Parmi cette direction française, outre Bruno Lafont, il y a Eric Olsen. DRH à l'époque des faits, puis nommé DG en 2015 en remplacement de Lafont au moment de la fusion, il campe le haut dirigeant pris en sandwich. Par le bas, car «la chaîne de décision est le patron par pays». Puis par le haut : quand un enquêteur lui demande «qui pouvait décider de rester dans ce pays en guerre ?», Olsen répond sur PV dans l'enquête préliminaire du parquet : «Bruno Lafont, et bien sûr le conseil d'administration.» Lui-même n'étant en mesure que de donner un «avis», car il n'était «que DRH». Dans la même veine, Jean-Claude Veillard, ancien militaire responsable de la sécurité des usines, se présente comme le bon moine soldat sur son seul domaine de compétence. Pour le reste, il remettait des comptes rendus «de la main à la main» à son PDG, et au diable la gouvernance d'entreprise. Il a été mis en examen jeudi pour «financement d'une entreprise terroriste» et «mise en danger de la vie d'autrui», et placé sous contrôle judiciaire…
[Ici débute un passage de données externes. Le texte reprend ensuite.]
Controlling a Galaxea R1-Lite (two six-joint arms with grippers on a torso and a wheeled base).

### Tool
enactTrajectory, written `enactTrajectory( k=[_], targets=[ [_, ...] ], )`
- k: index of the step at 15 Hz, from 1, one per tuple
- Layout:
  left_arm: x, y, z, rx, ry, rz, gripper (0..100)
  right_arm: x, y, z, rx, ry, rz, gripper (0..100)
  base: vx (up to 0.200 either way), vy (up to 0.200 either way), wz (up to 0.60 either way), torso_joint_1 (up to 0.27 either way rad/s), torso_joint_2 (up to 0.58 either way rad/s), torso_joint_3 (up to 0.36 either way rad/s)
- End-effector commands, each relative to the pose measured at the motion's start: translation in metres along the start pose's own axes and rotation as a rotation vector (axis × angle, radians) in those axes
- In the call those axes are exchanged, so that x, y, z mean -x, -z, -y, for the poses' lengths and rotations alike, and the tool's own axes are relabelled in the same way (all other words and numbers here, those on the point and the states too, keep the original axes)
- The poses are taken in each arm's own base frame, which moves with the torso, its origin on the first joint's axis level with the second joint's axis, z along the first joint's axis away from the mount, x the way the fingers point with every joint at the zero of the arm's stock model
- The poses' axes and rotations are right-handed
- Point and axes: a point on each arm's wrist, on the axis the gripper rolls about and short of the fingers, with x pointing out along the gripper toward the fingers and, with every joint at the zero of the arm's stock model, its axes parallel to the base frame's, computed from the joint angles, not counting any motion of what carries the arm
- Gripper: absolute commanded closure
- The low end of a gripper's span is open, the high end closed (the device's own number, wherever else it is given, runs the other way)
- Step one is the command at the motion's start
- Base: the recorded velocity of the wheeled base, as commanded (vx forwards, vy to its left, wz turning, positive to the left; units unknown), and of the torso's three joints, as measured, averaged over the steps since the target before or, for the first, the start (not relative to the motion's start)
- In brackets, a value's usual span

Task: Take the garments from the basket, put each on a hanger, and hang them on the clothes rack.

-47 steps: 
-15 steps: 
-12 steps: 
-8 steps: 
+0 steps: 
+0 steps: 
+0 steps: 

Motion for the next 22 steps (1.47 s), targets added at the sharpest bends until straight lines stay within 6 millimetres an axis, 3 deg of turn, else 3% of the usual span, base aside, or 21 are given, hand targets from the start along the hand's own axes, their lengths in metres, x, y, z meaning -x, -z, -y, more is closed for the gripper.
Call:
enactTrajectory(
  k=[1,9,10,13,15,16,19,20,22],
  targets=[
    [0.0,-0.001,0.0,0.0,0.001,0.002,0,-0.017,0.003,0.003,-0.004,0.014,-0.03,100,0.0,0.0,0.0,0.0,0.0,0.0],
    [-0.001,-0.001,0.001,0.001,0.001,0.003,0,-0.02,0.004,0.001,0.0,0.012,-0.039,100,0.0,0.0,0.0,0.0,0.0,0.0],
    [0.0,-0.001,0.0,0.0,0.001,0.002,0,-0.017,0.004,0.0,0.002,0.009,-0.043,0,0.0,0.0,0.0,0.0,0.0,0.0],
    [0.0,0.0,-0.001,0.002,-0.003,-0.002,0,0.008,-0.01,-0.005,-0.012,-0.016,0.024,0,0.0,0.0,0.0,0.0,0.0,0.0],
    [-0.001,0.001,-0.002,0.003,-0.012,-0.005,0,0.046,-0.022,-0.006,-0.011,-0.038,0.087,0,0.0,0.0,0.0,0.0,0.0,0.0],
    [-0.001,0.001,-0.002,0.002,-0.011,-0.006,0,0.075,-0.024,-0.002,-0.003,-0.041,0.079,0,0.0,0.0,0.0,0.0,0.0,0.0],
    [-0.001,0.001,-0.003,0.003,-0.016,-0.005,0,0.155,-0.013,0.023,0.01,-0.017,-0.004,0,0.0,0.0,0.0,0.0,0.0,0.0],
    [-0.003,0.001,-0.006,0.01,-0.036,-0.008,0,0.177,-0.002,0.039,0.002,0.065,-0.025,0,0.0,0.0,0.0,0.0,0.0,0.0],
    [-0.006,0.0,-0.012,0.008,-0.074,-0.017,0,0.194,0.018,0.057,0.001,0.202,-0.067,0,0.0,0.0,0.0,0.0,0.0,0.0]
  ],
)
Défausse. Reste ce mystérieux message de l'EI envoyé en septembre 2014 à ses troupes, et récupéré par la justice française : «Au nom d'Allah le miséricordieux, les frères moudjahidin sont priés de laisser passer aux barrages ce véhicule transportant du ciment de l'usine Lafarge, après accord avec l'entreprise pour le transport de cette matière.» Laquelle se retranche derrière ses transporteurs, dont elle surfacturait les prestations ; à charge pour eux de rétrocéder à qui de droit. De l'art de la défausse, le cas Lafarge pouvait désormais être enseigné dans les écoles de management.
(1) Après la mise en examen la semaine dernière des deux anciens directeurs de l’usine, Bruno Pescheux et Frédéric Jolibois, et du responsable de la sécurité du groupe, Jean-Claude Veillard, ainsi que, jeudi, celle d’Eric Olsen, ex-DG, deux autres dirigeants nationaux du groupe sont poursuivis : Bruno Lafont, ex-PDG, et Christian Herrault, en charge du Moyen-Orient.